La vida en agua dulce se extingue
Los ecosistemas de agua dulce se están colapsando y así lo aseguran los expertos. Según los responsables, la tasa de extinción de las especies de agua dulce es entre cuatro y seis veces superior a la de sus familiares terrestres y marinos.

Partiendo de esta premisa muchos expertos en el tema dicen que la biodiversidad de agua dulce se encuentra “al borde de una gran crisis”. Cada vez más pruebas científicas confirman que la biodiversidad de agua dulce se encuentra al borde de una gran crisis.

¿Y quién ha provocado esto? Sin lugar a dudas nosotros, los humanos, con el crecimiento de la población, el desarrollo industrial y agrícola que han sometido a estos ecosistemas a una gran tensión. Su hábitat es una recurso cada vez más escaso que se gestiona en muchos lugares de forma perjudicial. Los altos niveles de extracción de agua dulce, el drenaje de los humedales o la canalización de los ríos impide el desarrollo normal de las especies que viven en estos hábitats.

Unido al problema del agua podemos encontrar la deforestación, que conduce a la sedimentación, la introducción de especies invasoras, el calentamiento global, la sobreexplotación de los recursos pesqueros o la fragmentación de los ecosistemas naturales de la ribera que han dado lugar a que se produzca esta delicada situación.

Los responsables concluyen con estos datos que el objetivo de frenar en 2010 la pérdida de biodiversidad no será factible de ninguna manera.

La diversidad de especies de agua dulce es muy alta comparada con la de otros ecosistemas ya que en un espacio reducido (el 0,8% de la superficie mundial) vive el 10% de todos los animales. Esta diversidad tan rica proporciona a los seres humanos muchos bienes y servicios importantes: nos da alimentos agrícolas y pesqueros, agua potable, reduce las enfermedades, provee materiales de construcción e incluso nos protege de las inundaciones y de la erosión. Cabe decir también que muchísimas poblaciones de todo el mundo dependen por completo de los recursos que proporcionan estos ecosistemas.

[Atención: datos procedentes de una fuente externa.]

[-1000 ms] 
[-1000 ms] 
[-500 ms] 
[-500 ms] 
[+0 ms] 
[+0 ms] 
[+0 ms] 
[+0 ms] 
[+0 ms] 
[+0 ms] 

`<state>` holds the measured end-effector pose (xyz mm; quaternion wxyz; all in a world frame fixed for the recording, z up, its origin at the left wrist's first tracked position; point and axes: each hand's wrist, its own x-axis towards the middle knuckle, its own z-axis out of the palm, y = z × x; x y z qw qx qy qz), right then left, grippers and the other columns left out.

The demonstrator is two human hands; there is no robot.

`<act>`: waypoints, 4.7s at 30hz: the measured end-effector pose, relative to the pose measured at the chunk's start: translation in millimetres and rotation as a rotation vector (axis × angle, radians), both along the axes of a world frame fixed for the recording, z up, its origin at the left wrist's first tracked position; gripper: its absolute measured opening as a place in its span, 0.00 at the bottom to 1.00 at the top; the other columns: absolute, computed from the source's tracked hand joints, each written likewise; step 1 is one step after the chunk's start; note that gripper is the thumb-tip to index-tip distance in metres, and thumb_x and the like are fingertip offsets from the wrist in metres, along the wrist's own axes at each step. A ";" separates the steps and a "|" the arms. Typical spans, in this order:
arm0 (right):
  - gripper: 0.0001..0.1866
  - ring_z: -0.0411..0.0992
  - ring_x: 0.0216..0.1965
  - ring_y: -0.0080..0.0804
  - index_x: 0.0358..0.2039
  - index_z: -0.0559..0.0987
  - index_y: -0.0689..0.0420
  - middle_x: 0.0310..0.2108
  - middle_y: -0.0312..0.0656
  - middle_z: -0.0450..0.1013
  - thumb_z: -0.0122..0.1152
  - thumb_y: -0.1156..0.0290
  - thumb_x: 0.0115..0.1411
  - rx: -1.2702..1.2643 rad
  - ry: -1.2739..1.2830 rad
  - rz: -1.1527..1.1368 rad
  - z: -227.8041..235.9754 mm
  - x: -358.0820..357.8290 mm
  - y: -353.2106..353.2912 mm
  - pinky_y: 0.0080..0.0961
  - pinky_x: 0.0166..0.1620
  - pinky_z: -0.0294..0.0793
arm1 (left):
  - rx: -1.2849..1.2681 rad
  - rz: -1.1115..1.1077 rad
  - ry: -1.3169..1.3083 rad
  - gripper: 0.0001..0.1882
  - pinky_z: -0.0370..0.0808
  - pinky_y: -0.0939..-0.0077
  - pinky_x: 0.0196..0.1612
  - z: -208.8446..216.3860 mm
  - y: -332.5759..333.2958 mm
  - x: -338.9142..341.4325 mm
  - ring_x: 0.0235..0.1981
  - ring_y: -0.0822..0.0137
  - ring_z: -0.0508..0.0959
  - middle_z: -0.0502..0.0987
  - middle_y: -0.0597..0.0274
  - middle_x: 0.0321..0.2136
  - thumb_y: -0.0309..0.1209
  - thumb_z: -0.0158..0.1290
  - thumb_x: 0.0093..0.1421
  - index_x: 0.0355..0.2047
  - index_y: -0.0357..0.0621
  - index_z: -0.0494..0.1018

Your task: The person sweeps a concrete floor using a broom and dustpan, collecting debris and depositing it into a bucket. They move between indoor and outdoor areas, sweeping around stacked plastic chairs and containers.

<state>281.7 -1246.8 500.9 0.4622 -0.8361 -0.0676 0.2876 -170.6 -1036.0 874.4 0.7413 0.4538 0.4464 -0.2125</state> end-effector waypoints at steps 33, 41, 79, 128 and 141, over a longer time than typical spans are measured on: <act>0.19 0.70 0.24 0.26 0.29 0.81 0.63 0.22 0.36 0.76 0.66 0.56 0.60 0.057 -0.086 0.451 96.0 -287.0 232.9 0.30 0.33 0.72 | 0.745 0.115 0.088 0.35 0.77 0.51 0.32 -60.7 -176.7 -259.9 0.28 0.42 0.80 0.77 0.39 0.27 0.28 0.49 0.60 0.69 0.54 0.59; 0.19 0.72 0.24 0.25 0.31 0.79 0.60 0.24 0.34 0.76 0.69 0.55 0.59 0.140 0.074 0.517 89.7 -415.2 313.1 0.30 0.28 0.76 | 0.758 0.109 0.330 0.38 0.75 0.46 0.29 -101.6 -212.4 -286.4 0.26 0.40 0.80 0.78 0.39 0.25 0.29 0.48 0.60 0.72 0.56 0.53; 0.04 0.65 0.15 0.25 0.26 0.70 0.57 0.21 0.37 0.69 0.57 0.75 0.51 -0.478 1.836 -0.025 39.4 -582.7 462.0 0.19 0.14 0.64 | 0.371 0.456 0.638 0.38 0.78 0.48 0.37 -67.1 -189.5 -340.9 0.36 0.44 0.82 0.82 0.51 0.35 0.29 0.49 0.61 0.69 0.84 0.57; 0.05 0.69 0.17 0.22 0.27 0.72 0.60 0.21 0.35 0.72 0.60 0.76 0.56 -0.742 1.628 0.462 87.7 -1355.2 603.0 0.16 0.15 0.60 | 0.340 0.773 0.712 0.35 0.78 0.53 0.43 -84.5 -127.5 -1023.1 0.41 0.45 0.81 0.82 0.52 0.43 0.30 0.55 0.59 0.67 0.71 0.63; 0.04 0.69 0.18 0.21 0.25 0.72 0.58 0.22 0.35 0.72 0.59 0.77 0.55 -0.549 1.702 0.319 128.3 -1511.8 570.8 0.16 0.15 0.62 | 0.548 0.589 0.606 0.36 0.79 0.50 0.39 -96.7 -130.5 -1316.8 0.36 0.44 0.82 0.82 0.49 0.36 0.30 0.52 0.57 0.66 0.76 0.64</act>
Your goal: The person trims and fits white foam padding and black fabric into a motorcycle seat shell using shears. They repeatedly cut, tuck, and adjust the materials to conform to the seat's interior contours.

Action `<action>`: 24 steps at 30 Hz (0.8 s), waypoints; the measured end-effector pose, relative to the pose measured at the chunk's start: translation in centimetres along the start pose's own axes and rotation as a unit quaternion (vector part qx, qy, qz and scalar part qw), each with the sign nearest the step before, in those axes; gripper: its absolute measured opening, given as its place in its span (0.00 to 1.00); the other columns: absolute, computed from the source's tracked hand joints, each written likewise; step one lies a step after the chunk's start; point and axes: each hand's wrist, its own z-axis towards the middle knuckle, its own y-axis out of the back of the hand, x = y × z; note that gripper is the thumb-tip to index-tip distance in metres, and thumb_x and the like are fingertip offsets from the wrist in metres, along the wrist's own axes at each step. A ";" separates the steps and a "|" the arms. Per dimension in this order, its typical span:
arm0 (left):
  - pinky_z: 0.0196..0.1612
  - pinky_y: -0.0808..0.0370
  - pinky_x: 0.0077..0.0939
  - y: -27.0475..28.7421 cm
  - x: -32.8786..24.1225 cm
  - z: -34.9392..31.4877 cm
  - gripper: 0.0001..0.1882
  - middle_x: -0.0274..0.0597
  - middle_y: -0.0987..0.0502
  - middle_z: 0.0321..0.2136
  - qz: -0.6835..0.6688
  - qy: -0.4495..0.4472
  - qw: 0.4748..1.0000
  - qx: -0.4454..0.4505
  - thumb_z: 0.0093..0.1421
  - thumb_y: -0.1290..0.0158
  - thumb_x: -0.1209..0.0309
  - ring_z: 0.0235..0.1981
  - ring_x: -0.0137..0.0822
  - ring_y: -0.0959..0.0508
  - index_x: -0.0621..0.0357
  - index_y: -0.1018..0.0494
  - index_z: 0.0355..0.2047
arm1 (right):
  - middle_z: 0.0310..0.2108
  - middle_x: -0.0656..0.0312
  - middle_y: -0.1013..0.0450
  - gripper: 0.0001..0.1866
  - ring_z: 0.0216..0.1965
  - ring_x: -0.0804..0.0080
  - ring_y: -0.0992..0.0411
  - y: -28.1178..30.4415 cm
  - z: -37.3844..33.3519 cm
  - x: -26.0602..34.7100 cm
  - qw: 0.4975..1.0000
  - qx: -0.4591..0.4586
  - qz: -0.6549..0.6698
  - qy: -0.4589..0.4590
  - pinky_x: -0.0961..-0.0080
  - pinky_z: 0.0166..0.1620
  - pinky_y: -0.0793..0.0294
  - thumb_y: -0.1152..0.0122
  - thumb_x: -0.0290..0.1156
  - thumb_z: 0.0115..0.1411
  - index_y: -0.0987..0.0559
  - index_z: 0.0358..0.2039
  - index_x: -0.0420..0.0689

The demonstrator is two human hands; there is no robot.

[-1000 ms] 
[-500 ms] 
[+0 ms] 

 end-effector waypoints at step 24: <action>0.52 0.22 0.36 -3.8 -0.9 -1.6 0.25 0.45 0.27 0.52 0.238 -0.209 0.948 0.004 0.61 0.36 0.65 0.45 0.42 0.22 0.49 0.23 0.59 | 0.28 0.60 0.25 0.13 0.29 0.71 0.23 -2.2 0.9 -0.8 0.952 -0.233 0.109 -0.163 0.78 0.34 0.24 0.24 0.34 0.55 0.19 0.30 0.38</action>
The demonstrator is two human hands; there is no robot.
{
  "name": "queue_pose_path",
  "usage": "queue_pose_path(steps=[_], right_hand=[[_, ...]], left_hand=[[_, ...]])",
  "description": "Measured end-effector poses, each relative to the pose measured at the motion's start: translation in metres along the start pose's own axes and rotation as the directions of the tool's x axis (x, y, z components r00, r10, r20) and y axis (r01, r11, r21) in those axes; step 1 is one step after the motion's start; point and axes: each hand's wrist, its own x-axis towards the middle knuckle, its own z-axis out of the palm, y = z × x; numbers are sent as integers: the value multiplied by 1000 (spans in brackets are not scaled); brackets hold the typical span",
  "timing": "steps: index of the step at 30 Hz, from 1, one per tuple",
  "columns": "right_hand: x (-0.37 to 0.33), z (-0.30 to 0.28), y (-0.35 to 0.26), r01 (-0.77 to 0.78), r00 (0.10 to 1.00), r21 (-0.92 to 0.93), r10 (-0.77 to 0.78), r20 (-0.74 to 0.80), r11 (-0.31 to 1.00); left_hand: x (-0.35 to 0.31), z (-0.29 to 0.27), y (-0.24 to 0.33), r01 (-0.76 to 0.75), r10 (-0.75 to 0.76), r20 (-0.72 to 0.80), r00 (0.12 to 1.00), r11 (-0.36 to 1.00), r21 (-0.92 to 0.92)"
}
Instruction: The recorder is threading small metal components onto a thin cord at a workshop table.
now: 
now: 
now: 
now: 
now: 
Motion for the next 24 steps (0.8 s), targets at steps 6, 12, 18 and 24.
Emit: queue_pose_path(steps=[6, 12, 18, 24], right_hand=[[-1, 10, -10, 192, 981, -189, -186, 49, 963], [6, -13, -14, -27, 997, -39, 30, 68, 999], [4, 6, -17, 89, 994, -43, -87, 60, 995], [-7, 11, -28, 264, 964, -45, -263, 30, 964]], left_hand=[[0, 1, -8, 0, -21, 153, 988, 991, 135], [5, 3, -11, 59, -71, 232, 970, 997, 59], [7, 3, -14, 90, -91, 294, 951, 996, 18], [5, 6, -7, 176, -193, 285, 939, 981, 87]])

Los ecosistemas de agua dulce y sus especies también son indispensables en la lucha contra el cambio climático, pues se calcula que absorben alrededor del 7% del dióxido de carbono (CO2) que los seres humanos expulsan a la atmósfera cada año. La disminución del número de estas especies y la eliminación paulatina de sus hábitat naturales pueden llegar a repercutir notablemente en el equilibrio del CO2.

¿Cómo podemos prevenir la extinción de la vida de agua dulce?

– Aumentado la investigación de las especies y precisando su ubicación, principales amenazas contra las que – tiene que luchar o la población. Los estudios de campo o el aumento de expertos locales son esenciales para poder conocer la biodiversidad y conservarla.
– Mediante la ayuda de los consumidores, con una concienciación de la importancia de estas especies.
– Gestionando de manera sostenible los recursos hídricos pues el agua dulce es un bien cada vez más demandado y escaso.
– Designando áreas protegidas específicas para las especies de agua dulce.